David Vieira (born February 28, 1982) is a 4th Degree Black Belt in Brazilian Jiu-Jitsu (BJJ), a BJJ competitor, instructor, a professional mixed martial artist (MMA) fighter and the current 2022 World Master IBJJF Champion ( IBJJF).

Background

Vieira was born and raised in Rio de Janeiro, Brazil, and was seventeen when he started practicing Jiu-Jitsu.

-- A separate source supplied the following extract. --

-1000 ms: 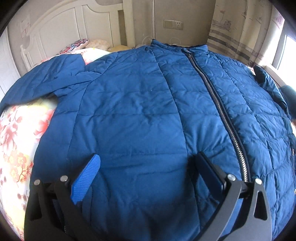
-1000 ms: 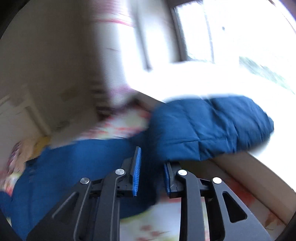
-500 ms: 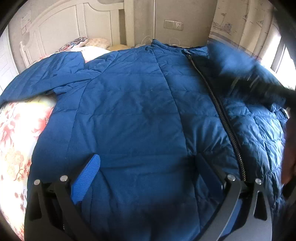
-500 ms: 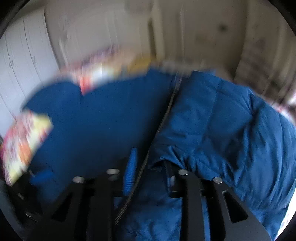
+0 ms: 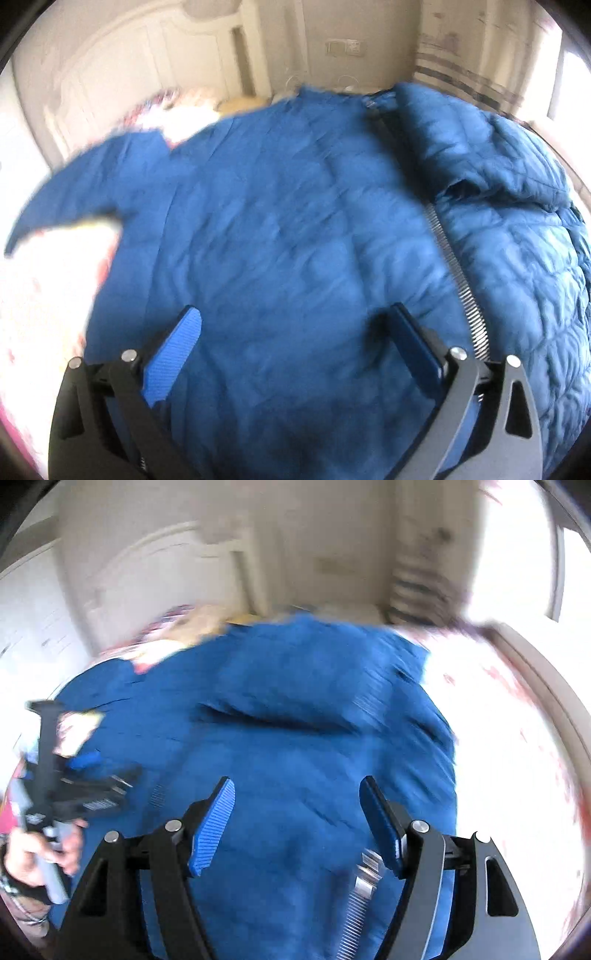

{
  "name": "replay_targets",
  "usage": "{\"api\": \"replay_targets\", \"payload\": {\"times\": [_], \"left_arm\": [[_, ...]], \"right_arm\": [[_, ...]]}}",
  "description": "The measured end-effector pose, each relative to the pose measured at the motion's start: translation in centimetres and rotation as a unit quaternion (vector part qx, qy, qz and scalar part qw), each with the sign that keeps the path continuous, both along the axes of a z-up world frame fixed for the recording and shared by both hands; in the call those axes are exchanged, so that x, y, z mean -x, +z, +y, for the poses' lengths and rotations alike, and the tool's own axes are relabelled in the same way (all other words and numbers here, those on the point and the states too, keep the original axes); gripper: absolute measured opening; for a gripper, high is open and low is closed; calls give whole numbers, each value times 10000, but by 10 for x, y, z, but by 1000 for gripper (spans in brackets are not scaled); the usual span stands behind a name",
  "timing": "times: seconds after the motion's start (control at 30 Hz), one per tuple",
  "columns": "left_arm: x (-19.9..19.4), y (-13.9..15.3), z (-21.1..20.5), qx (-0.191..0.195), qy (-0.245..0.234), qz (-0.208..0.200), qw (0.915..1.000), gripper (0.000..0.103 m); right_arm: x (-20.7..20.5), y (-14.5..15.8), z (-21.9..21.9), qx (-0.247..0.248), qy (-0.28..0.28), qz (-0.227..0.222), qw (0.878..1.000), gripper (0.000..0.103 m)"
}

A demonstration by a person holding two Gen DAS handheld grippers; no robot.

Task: Fold large clothes

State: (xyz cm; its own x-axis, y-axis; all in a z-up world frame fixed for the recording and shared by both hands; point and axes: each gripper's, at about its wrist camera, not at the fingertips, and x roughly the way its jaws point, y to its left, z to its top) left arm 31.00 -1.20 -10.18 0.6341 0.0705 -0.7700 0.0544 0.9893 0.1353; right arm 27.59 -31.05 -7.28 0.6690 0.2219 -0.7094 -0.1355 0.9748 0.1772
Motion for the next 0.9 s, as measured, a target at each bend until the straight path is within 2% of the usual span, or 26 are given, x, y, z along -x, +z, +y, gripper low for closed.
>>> {"api": "replay_targets", "payload": {"times": [0.1, 0.2, 0.27, 0.3, 0.37, 0.43, 0.47, 0.5, 0.53, 0.57, 0.63, 0.7, 0.73, 0.77, 0.8, 0.83, 0.87, 0.9], "left_arm": [[-5, 26, -51, -473, -668, -569, 9950, 98], [-16, 42, -101, -724, -1366, -919, 9837, 98], [-26, 43, -140, -1017, -1912, -1096, 9701, 97], [-31, 39, -163, -1222, -2298, -1098, 9593, 96], [-36, 28, -192, -1552, -2733, -977, 9443, 94], [-44, 15, -216, -1953, -2960, -930, 9304, 92], [-49, 10, -224, -2116, -2977, -932, 9262, 88], [-53, 7, -228, -2104, -3053, -863, 9247, 79], [-56, 7, -230, -1930, -3164, -728, 9259, 48], [-59, 13, -227, -1591, -3159, -645, 9331, 34], [-56, 31, -211, -950, -2930, -870, 9474, 20], [-60, 57, -176, 162, -2525, -923, 9630, 18], [-65, 68, -152, 793, -2254, -897, 9669, 17], [-72, 77, -125, 1476, -1926, -848, 9664, 17], [-78, 81, -96, 2090, -1595, -803, 9615, 17], [-82, 82, -59, 2717, -1206, -750, 9518, 17], [-85, 78, -21, 3190, -825, -729, 9414, 17], [-87, 72, 7, 3394, -480, -730, 9366, 17]], "right_arm": [[-4, -36, -21, 147, -486, 386, 9980, 50], [-6, -40, -23, 102, -580, 288, 9978, 46], [-6, -42, -26, -26, -600, 288, 9978, 46], [-6, -43, -30, -144, -596, 291, 9977, 46], [-6, -43, -39, -355, -587, 297, 9972, 46], [-6, -44, -41, -406, -580, 298, 9970, 46], [-6, -44, -41, -392, -576, 302, 9971, 47], [-4, -43, -44, -387, -573, 304, 9971, 47], [-4, -43, -45, -391, -572, 304, 9971, 47], [-4, -43, -47, -411, -571, 303, 9971, 47], [-2, -42, -46, -459, -572, 295, 9969, 47], [-3, -42, -48, -522, -569, 292, 9966, 47], [-2, -43, -49, -535, -568, 289, 9965, 47], [-1, -43, -50, -545, -566, 287, 9965, 47], [-1, -43, -50, -562, -565, 285, 9964, 47], [1, -43, -51, -582, -563, 282, 9963, 47], [1, -42, -52, -614, -560, 280, 9962, 47], [2, -45, -55, -631, -556, 278, 9961, 47]]}}
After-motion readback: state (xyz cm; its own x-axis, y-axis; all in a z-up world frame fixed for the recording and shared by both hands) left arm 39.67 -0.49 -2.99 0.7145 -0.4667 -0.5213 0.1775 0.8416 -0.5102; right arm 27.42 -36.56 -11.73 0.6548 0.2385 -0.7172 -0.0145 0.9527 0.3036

His first instructors were Alexandre de Lima and Rogerio Poggio at Infight Jiu-Jitsu Academy in Rio de Janeiro.

After winning Gold in the -77 kg and Absolute divisions of the World Jiu-Jitsu Championship in 2002, Vieira went to São Paulo to train with the founder of Infight Academy, 6th Degree BJJ Black Belt Totila ‘Pitoco’ Jordan Neto.

In 2004, Vieira came to the United States to compete at the Pan American Championship and that is when he was introduced to Gracie Barra by Eduardo de Lima. When Vieira went back to Brazil, he decided to join Gracie Barra Academy where in 2005 he was awarded his black belt.

Today Vieira is a Brazilian Jiu-Jitsu 3x World Champion, 5x National Champion (GI/No GI), 10x State Champion (GI/No GI), 2x Pan American Champion, 15x International Open Champion (GI/No GI), etc. Vieira is not only a very well accomplished BJJ competitor and MMA athlete but as an instructor he has also led his students to many victories at BJJ, MMA and Grappling Tournaments.

Vieira is the founder and head instructor at the DVBJJ Academy located in Rio de Janeiro, Brazil, with affiliated schools in France, Morocco, Belgium, United States and Australia.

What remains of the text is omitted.